Acne is very common, with 40 to 50 million American having acne at a time, according to the American Academy of Dermatology. It mostly commonly begins during puberty, with eight in 10 preteens and teens dealing with acne, notes KidsHealth. Acne often appears during this stage of life because of the hormonal changes that are happening, causing the sebaceous glands to be more active, according to Boston Children's Hospital. These glands are located in the dermis and work to secrete oil into your child's skin. It's normal for younger children to get acne, too, whether it's because your child has inherited it; she wears clothing that's too tight; she takes certain medications, such as corticosteroids; or because of the oil from her scalp, according to Johns Hopkins Medicine.

Blackhead Prevention

Prevent and minimize the severity of her acne or blackheads, to eliminate the problem. Your child should shower at least two times per day, especially after he's been sweating, advises the American Academy of Dermatology. Perspiration can increase the occurrence of acne. While in the shower, have your child wash his skin with a mild soap and warm water. He should use his hands to gently scrub instead of using a washcloth, notes KidsHealth. Your child should avoid touching his face with his hands, since this can cause breakouts.
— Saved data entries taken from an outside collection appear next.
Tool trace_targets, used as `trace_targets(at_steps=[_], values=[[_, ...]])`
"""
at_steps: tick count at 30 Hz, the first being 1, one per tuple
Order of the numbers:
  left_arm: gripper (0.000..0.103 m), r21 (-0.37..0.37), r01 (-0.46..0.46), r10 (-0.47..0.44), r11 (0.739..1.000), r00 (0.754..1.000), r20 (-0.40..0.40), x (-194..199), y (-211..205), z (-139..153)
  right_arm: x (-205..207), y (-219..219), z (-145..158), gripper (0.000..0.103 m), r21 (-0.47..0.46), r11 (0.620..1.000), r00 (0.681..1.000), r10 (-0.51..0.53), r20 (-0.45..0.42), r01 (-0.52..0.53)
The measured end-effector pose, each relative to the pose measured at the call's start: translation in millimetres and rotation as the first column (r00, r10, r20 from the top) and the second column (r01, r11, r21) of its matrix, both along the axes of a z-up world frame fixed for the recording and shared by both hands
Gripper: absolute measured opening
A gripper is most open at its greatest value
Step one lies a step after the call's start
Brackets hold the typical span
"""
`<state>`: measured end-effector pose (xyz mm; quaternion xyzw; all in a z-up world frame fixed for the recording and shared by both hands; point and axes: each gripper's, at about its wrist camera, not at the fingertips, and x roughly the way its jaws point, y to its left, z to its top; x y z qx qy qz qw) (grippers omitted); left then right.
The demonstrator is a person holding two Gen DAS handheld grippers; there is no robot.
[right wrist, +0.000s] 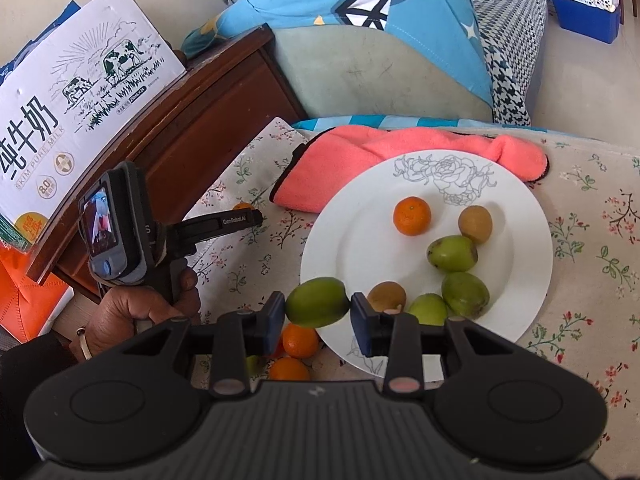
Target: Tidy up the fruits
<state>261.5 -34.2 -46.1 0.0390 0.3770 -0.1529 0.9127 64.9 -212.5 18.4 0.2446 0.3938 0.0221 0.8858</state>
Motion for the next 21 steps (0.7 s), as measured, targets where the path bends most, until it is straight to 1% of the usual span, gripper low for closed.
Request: trace_targets(at_steps=[4,8,12,14,16,18,21], values=[[0.029,-0.008,0.015,-0.015,1.000,1.000,-0.001,-2,-1,1,0,-2,0,0.036,0.002,1.000,1.000,-0.008,-0.001,0.008],[0.029,-0.044,0.026,-0.026,0.999,1.000,0.000,-14,0,13,0,-8,-1,0.036,0.013,1.000,1.000,-0.026,-0.006,0.026],[0.029,-0.047,0.098,-0.097,0.994,0.995,0.014,-38,-9,31,2,-18,-4,0.036,0.049,0.996,0.997,-0.069,-0.015,0.070],[0.029,-0.076,0.136,-0.136,0.988,0.991,0.005,-53,-14,40,3,-23,-7,0.036,0.057,0.994,0.995,-0.097,-0.025,0.098],[0.029,-0.097,0.188,-0.188,0.977,0.982,0.002,-68,-21,46,3,-29,-11,0.036,0.084,0.988,0.992,-0.123,-0.041,0.126],[0.029,-0.092,0.235,-0.235,0.968,0.972,0.007,-83,-30,49,4,-34,-15,0.036,0.109,0.982,0.988,-0.146,-0.056,0.151],[0.029,-0.097,0.271,-0.272,0.958,0.962,0.000,-96,-39,50,4,-36,-16,0.036,0.095,0.980,0.984,-0.170,-0.057,0.175]])
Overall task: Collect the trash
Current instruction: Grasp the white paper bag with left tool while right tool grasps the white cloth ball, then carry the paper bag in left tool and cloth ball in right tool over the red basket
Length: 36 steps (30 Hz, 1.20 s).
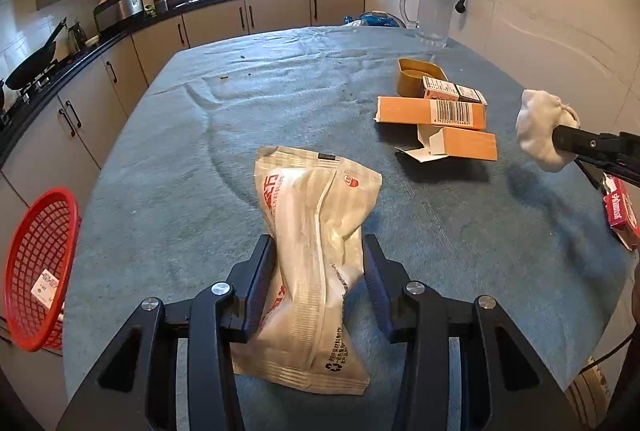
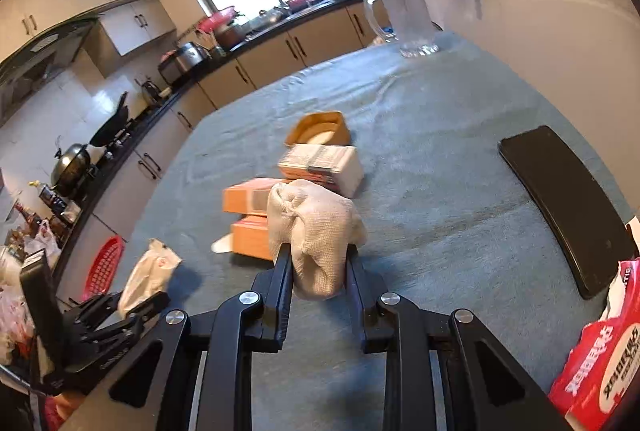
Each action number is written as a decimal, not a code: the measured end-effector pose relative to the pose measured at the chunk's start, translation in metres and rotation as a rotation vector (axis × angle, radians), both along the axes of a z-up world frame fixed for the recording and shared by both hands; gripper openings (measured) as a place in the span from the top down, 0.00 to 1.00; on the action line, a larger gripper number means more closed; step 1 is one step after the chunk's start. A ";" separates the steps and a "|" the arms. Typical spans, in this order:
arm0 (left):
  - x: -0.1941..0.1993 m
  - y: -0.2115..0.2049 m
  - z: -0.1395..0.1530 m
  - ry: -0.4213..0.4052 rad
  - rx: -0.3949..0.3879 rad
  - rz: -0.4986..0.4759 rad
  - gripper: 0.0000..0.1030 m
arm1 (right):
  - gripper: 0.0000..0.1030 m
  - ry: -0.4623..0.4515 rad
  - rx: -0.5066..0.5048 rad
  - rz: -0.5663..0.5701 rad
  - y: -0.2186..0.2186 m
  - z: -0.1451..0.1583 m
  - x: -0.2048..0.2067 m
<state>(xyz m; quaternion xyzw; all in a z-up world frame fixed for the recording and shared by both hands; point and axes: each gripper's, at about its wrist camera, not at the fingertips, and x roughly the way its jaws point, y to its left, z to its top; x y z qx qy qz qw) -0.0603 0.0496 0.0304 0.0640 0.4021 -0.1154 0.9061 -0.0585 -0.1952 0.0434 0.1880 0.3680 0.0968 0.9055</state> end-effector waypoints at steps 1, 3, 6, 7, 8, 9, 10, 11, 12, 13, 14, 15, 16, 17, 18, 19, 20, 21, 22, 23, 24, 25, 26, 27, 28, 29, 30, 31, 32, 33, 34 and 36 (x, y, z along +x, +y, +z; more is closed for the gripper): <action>-0.002 0.001 0.001 -0.003 0.002 0.001 0.58 | 0.74 -0.004 0.001 0.012 0.005 0.002 -0.002; -0.004 0.004 0.002 -0.006 0.000 0.004 0.58 | 0.74 -0.008 0.003 0.033 0.014 0.005 -0.004; -0.010 0.011 0.005 -0.016 -0.005 0.014 0.58 | 0.74 -0.013 -0.003 0.066 0.029 0.007 -0.007; -0.011 0.015 0.006 -0.020 -0.009 0.019 0.58 | 0.74 -0.012 -0.002 0.074 0.033 0.007 -0.007; -0.012 0.017 0.007 -0.021 -0.011 0.022 0.58 | 0.74 -0.010 -0.003 0.081 0.037 0.007 -0.007; -0.013 0.019 0.008 -0.024 -0.014 0.023 0.58 | 0.74 -0.008 -0.008 0.091 0.042 0.007 -0.007; -0.014 0.022 0.009 -0.027 -0.016 0.027 0.58 | 0.74 -0.007 -0.013 0.099 0.046 0.008 -0.006; -0.015 0.025 0.010 -0.032 -0.018 0.033 0.58 | 0.74 -0.006 -0.016 0.106 0.050 0.008 -0.007; -0.016 0.027 0.010 -0.035 -0.020 0.036 0.58 | 0.74 -0.004 -0.019 0.114 0.054 0.007 -0.006; -0.017 0.031 0.011 -0.036 -0.026 0.038 0.58 | 0.74 -0.002 -0.023 0.124 0.058 0.007 -0.006; -0.017 0.032 0.011 -0.037 -0.028 0.041 0.58 | 0.74 0.000 -0.029 0.133 0.063 0.007 -0.005; -0.018 0.036 0.012 -0.040 -0.033 0.049 0.58 | 0.74 0.002 -0.031 0.137 0.066 0.007 -0.006; -0.018 0.038 0.012 -0.040 -0.037 0.053 0.58 | 0.74 0.006 -0.033 0.147 0.071 0.006 -0.005; -0.019 0.040 0.013 -0.040 -0.039 0.055 0.58 | 0.74 0.010 -0.034 0.155 0.074 0.005 -0.005; -0.020 0.043 0.013 -0.042 -0.042 0.061 0.58 | 0.74 0.013 -0.035 0.162 0.077 0.004 -0.004; -0.020 0.045 0.013 -0.044 -0.043 0.065 0.58 | 0.74 0.016 -0.038 0.168 0.081 0.004 -0.004; -0.021 0.047 0.014 -0.044 -0.046 0.067 0.58 | 0.74 0.019 -0.041 0.174 0.085 0.003 -0.003; -0.021 0.050 0.015 -0.046 -0.048 0.072 0.58 | 0.74 0.021 -0.043 0.179 0.087 0.003 -0.003; -0.022 0.053 0.015 -0.048 -0.050 0.077 0.58 | 0.74 0.022 -0.045 0.184 0.090 0.002 -0.003; -0.023 0.054 0.016 -0.049 -0.052 0.079 0.58 | 0.74 0.025 -0.048 0.190 0.093 0.002 -0.003; -0.023 0.057 0.017 -0.051 -0.056 0.083 0.58 | 0.74 0.027 -0.049 0.195 0.096 0.002 -0.002; -0.024 0.059 0.018 -0.054 -0.059 0.087 0.58 | 0.74 0.029 -0.051 0.202 0.099 0.002 -0.001; -0.025 0.062 0.019 -0.057 -0.063 0.091 0.58 | 0.74 0.032 -0.052 0.206 0.102 0.002 -0.001; -0.025 0.064 0.020 -0.059 -0.066 0.093 0.58 | 0.74 0.033 -0.054 0.210 0.105 0.002 0.000; -0.025 0.067 0.021 -0.063 -0.072 0.096 0.58 | 0.74 0.035 -0.055 0.214 0.106 0.002 0.001; -0.025 0.068 0.022 -0.066 -0.074 0.100 0.58 | 0.74 0.038 -0.057 0.220 0.110 0.002 0.002; -0.026 0.072 0.024 -0.071 -0.078 0.105 0.58 | 0.74 0.038 -0.060 0.224 0.112 0.003 0.003; -0.026 0.073 0.025 -0.072 -0.080 0.107 0.58 | 0.74 0.037 -0.063 0.229 0.115 0.004 0.004; -0.026 0.078 0.027 -0.076 -0.084 0.115 0.58 | 0.74 0.036 -0.065 0.234 0.119 0.005 0.005; -0.026 0.080 0.028 -0.078 -0.087 0.120 0.58 | 0.74 0.035 -0.066 0.239 0.121 0.005 0.005; -0.026 0.085 0.029 -0.081 -0.093 0.126 0.58 | 0.74 0.034 -0.067 0.245 0.125 0.006 0.006; -0.026 0.090 0.032 -0.087 -0.097 0.136 0.58 | 0.74 0.031 -0.074 0.258 0.133 0.008 0.007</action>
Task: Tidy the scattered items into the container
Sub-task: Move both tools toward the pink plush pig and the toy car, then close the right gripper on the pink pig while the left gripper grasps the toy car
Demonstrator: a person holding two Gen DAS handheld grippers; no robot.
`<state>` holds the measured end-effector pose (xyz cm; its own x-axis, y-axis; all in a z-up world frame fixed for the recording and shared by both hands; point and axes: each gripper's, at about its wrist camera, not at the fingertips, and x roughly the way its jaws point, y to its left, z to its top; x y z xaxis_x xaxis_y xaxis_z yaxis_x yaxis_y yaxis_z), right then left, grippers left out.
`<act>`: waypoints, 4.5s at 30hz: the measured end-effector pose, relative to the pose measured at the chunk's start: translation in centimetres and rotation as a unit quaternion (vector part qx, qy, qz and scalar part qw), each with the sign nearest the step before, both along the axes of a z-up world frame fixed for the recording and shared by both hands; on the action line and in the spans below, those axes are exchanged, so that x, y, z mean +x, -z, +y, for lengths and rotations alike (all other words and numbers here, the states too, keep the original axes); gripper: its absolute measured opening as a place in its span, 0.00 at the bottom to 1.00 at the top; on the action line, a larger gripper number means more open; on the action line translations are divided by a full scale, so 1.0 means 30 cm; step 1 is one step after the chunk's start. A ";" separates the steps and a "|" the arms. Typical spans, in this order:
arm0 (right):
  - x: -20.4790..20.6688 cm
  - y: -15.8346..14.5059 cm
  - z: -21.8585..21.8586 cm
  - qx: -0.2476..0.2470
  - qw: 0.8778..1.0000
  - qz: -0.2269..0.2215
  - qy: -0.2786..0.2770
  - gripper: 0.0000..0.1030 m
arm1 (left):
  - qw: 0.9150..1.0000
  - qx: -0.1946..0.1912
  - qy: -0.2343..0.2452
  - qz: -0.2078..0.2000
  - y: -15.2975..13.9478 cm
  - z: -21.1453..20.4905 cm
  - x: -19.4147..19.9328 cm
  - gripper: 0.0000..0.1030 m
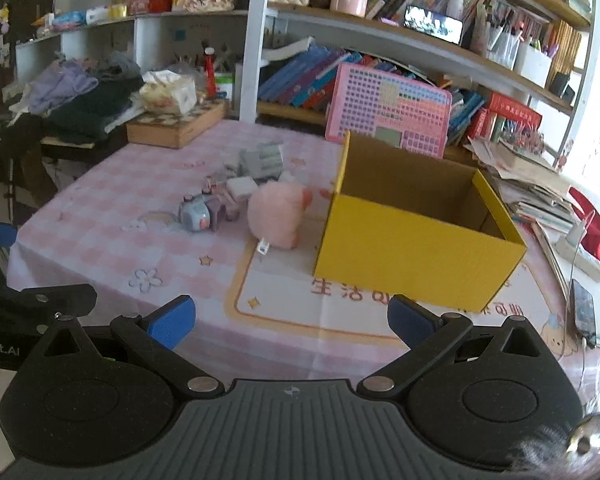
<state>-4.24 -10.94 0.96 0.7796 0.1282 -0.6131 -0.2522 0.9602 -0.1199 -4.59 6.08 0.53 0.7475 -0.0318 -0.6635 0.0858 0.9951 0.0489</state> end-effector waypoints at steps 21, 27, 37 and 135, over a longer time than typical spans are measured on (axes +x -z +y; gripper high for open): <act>0.096 -0.013 0.056 0.002 0.999 0.004 -0.042 0.91 | 0.999 -0.009 -0.032 -0.010 -0.021 0.035 0.046 1.00; 0.140 -0.021 0.032 0.003 0.997 -0.003 -0.074 0.89 | 0.998 0.002 -0.056 -0.006 -0.017 0.011 0.076 1.00; 0.229 -0.022 -0.011 0.012 0.992 -0.009 -0.123 0.83 | 0.995 0.015 -0.100 0.002 -0.018 -0.045 0.132 1.00; 0.762 0.156 0.292 0.035 0.983 0.170 0.067 0.47 | 0.979 -0.107 0.152 0.085 0.223 0.309 0.752 0.40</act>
<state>18.63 -2.17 -3.72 0.5437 0.0888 -0.8346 -0.1367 0.9905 0.0162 17.97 15.34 -6.15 0.5611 -0.3883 -0.7310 0.3689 0.9079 -0.1991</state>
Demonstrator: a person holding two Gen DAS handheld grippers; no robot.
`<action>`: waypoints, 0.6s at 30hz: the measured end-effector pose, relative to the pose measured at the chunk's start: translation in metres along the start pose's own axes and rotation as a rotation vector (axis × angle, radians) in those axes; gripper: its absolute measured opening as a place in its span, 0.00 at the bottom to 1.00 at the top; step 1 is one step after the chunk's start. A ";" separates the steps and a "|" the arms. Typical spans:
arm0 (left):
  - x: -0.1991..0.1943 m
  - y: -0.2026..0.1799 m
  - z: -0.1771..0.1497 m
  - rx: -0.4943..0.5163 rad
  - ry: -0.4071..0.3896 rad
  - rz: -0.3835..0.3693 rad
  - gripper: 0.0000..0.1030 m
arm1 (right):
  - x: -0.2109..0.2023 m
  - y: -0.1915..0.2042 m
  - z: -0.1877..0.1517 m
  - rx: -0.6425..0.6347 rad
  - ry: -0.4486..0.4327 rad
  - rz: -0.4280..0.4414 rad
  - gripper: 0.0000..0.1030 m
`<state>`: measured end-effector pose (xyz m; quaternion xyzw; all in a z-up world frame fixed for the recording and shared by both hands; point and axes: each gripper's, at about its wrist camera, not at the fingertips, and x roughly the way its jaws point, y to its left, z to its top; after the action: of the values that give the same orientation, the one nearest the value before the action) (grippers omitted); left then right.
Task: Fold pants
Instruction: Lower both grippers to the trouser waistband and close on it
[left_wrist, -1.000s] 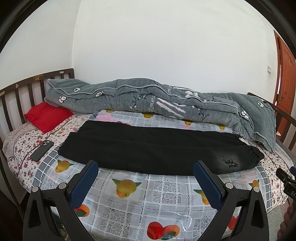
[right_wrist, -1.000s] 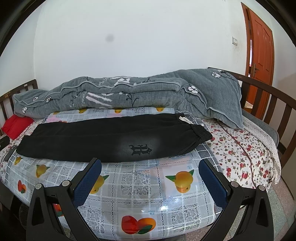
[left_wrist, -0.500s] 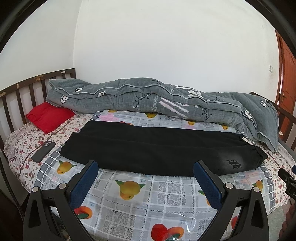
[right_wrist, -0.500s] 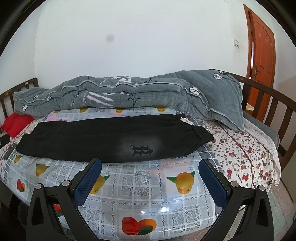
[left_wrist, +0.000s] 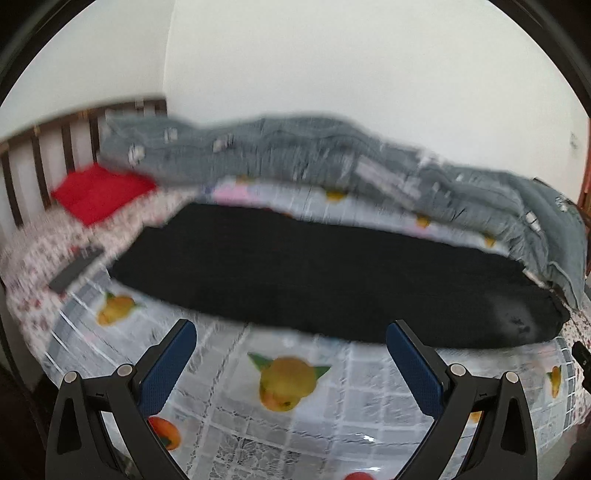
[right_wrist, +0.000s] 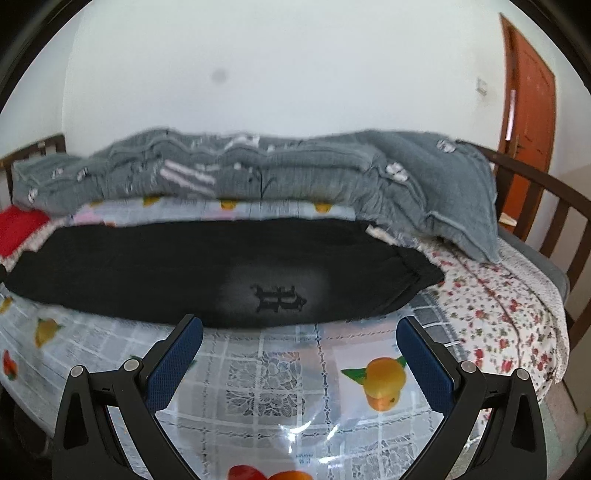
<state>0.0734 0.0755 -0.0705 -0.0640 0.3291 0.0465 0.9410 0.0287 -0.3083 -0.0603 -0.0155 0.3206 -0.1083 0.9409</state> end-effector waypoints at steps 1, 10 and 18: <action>0.015 0.009 -0.003 -0.018 0.032 -0.005 0.99 | 0.011 -0.002 -0.002 0.009 0.026 0.018 0.98; 0.088 0.052 -0.020 -0.068 0.135 0.016 0.90 | 0.092 -0.033 -0.021 0.138 0.151 0.075 0.85; 0.122 0.077 -0.016 -0.116 0.156 0.012 0.89 | 0.139 -0.050 -0.021 0.214 0.189 0.097 0.80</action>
<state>0.1486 0.1547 -0.1660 -0.1198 0.3987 0.0662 0.9068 0.1130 -0.3861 -0.1553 0.1105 0.3948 -0.0971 0.9069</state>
Tell your child to avoid getting hair gel or hair spray on his face, since these things can clog his pores.

How to Treat Blackheads

If your child already has blackheads, you can treat them a number of ways. Tell your child to avoid squeezing her blackheads, which can often make them worse, according to HealthyChildren.org. Buy your child an over-the-counter blackhead medication made with benzoyl peroxide, which can come in a gel, lotion or wash. Help your child use this medication as directed and keep at it, since it can sometimes take weeks or longer to see results. If these medications aren't helping, you may need to take your child to see a dermatologist, who can prescribe her stronger prescription acne medications, such as gels, creams and antibiotics, according to HealthyChildren.org. The course of treatment your child's dermatologist recommends will vary depending on her age.